◆ Exercise prompt
Wherever "black" occurs in the entries, copy the line that holds it.

──────── Supplied material

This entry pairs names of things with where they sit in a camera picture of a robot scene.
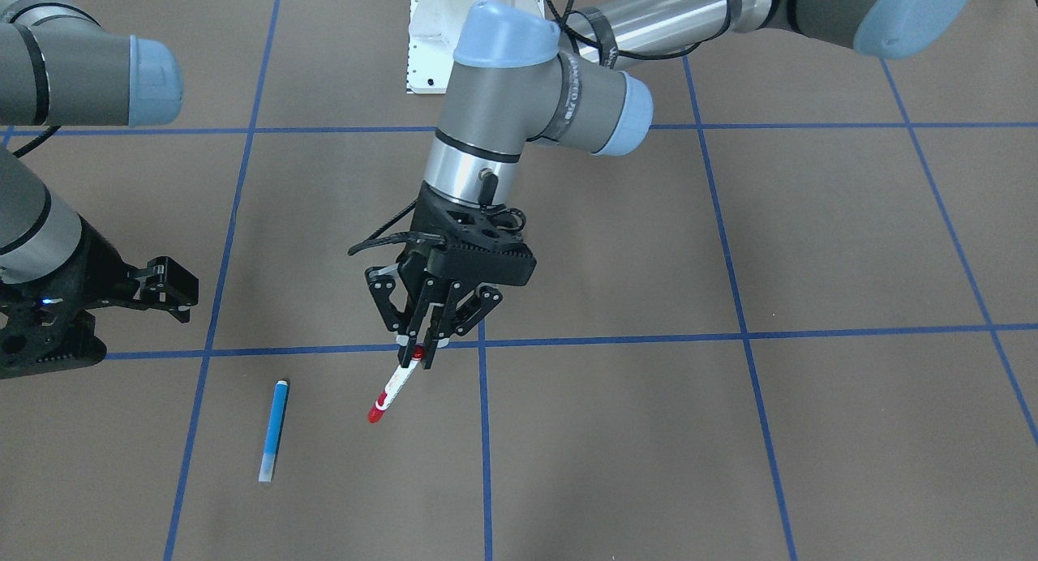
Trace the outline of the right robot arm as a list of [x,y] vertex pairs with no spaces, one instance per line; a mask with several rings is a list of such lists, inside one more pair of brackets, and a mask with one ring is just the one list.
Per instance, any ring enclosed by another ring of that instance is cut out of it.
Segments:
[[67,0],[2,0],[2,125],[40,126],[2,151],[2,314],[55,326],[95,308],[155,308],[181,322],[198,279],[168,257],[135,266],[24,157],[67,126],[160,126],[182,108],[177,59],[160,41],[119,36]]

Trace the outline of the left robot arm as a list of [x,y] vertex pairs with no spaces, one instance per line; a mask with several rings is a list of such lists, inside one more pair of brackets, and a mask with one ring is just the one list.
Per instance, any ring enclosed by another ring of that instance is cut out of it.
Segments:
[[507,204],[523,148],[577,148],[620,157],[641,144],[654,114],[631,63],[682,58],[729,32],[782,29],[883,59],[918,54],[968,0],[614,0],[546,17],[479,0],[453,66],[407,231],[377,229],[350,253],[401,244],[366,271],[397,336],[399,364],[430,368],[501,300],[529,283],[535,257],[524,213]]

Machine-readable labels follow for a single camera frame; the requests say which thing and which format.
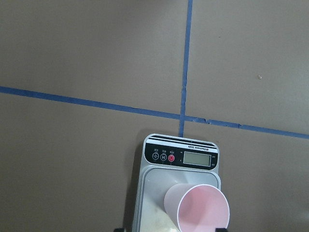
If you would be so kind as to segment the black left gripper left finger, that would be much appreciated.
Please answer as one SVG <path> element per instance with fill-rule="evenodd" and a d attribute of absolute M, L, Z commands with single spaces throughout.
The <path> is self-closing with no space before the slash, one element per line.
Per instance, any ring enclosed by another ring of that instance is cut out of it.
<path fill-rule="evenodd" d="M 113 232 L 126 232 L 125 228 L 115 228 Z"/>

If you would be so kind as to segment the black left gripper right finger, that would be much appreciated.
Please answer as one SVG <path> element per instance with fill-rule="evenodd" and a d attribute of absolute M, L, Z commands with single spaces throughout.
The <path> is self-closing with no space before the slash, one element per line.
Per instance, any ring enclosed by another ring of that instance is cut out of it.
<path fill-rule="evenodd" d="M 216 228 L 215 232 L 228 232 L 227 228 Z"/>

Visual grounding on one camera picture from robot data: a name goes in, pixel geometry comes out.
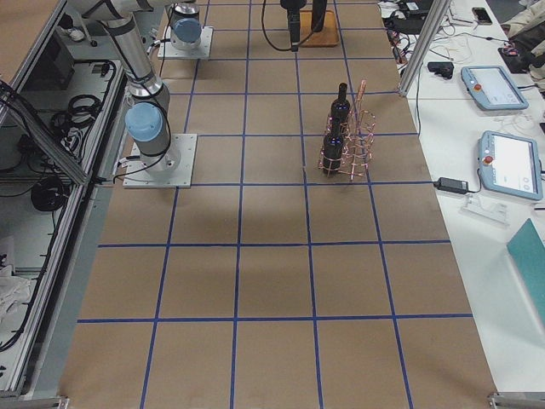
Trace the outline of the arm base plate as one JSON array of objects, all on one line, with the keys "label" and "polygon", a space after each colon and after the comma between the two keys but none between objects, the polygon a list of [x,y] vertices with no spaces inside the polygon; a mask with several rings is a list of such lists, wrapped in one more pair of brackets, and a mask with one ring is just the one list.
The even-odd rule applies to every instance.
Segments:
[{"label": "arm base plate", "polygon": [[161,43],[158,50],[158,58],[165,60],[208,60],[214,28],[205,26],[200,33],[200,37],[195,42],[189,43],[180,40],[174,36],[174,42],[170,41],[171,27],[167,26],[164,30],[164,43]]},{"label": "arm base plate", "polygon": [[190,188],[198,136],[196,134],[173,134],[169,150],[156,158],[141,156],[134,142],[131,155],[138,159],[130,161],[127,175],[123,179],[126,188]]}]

────────────────
──────── Supplied material

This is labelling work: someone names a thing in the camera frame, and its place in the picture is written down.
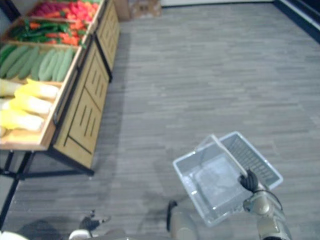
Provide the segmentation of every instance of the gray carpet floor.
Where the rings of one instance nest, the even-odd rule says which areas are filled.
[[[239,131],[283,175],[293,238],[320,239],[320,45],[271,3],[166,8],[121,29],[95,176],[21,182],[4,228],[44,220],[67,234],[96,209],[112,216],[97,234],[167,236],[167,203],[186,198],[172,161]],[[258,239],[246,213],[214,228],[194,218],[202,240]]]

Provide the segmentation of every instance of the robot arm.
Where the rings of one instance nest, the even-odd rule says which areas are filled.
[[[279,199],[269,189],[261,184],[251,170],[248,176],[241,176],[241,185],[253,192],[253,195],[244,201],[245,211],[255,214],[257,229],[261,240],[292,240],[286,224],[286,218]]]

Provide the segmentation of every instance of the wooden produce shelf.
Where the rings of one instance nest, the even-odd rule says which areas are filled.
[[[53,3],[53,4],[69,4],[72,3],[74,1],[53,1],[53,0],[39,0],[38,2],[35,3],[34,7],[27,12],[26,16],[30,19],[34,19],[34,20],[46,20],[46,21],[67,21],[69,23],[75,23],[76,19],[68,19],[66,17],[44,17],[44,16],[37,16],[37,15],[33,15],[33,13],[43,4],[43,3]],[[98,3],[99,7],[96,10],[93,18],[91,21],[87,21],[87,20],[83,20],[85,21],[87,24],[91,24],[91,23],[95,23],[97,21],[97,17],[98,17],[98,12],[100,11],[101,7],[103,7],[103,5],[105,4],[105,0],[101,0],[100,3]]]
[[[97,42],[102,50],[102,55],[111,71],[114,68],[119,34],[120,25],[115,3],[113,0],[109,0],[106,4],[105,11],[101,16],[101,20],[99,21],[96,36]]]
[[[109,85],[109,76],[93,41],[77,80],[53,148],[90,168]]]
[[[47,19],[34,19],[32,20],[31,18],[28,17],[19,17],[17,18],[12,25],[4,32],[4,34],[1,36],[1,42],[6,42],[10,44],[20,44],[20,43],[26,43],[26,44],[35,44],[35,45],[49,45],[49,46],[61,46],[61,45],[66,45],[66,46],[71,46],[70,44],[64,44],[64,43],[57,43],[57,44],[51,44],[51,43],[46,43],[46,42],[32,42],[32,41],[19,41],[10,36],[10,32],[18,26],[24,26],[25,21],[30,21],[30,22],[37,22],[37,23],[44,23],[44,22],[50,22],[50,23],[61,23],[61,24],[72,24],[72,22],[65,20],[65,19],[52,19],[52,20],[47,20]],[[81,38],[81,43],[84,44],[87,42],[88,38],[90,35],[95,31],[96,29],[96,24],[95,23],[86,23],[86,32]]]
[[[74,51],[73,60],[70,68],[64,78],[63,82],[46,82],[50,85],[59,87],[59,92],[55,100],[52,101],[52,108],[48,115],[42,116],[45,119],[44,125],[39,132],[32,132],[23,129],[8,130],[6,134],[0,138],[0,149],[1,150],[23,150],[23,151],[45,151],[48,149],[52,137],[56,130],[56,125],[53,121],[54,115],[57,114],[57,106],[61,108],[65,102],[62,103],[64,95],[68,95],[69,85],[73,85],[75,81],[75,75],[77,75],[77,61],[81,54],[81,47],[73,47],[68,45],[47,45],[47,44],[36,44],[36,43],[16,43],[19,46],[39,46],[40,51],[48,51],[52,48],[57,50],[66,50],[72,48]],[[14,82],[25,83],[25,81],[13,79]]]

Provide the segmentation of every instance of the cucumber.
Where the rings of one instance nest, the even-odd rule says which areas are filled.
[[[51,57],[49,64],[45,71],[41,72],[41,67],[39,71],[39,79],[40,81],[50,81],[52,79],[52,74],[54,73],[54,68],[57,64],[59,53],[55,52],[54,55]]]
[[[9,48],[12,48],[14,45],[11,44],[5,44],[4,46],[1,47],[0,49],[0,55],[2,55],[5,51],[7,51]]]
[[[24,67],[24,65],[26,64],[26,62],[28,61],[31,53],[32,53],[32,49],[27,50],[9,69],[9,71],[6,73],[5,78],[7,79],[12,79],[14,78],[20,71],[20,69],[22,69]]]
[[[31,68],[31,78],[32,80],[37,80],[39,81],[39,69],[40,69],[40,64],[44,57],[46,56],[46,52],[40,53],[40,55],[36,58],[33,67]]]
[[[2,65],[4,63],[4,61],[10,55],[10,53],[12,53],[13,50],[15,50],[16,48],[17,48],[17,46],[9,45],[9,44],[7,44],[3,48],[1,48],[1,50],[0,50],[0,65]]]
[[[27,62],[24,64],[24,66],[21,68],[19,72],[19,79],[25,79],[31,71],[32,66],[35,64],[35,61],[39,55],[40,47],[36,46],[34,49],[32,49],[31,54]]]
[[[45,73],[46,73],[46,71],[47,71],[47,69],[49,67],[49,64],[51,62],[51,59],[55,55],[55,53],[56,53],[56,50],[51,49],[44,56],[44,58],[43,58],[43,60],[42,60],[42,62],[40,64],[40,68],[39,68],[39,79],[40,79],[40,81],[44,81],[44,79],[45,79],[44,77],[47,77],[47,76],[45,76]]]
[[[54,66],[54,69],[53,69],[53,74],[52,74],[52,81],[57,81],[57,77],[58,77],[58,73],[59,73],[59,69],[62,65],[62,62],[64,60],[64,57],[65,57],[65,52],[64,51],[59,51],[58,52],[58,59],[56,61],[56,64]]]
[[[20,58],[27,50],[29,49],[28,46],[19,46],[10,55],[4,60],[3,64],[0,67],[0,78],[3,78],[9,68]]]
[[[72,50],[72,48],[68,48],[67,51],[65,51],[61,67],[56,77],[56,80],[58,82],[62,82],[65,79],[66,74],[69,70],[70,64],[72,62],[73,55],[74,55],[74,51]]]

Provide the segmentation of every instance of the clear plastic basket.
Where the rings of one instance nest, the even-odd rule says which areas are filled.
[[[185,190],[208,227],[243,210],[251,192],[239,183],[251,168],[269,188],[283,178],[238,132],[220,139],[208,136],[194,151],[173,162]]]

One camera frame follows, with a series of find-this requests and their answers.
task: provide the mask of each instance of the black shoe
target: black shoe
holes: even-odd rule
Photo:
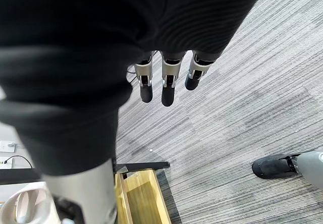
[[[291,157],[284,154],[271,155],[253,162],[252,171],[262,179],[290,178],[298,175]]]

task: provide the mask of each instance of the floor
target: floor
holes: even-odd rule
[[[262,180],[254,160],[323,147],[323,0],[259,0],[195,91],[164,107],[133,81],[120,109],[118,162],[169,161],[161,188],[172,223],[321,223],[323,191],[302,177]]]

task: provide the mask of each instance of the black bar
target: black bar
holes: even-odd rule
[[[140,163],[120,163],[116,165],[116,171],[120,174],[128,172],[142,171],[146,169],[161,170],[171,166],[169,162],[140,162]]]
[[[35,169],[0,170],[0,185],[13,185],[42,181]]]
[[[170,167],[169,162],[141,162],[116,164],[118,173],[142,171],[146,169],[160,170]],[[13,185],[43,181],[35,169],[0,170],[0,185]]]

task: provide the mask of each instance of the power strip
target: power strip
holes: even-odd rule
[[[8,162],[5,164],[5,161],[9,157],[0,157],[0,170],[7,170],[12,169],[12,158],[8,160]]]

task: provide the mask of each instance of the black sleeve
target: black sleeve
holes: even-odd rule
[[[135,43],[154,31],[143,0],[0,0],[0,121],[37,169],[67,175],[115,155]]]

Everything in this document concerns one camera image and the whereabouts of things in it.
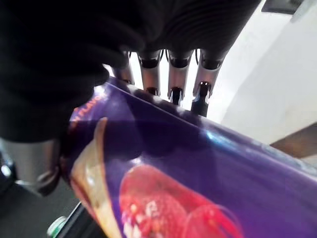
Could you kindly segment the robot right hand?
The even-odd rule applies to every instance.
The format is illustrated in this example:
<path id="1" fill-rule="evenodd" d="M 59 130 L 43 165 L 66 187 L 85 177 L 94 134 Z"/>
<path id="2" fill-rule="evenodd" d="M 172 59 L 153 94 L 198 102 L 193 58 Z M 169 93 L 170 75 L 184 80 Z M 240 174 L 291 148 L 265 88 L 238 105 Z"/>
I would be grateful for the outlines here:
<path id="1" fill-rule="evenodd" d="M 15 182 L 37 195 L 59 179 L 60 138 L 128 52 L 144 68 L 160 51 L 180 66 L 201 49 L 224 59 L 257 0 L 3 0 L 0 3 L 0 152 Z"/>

────────────────

◆ Task output
If you would be so kind as to segment the black left gripper left finger, that would be much appreciated.
If you would be so kind as to segment the black left gripper right finger, that would be much appreciated.
task: provide the mask of each instance of the black shoe
target: black shoe
task: provide the mask of each instance of the black bar
target: black bar
task: provide the mask of each instance of the black sleeve
target: black sleeve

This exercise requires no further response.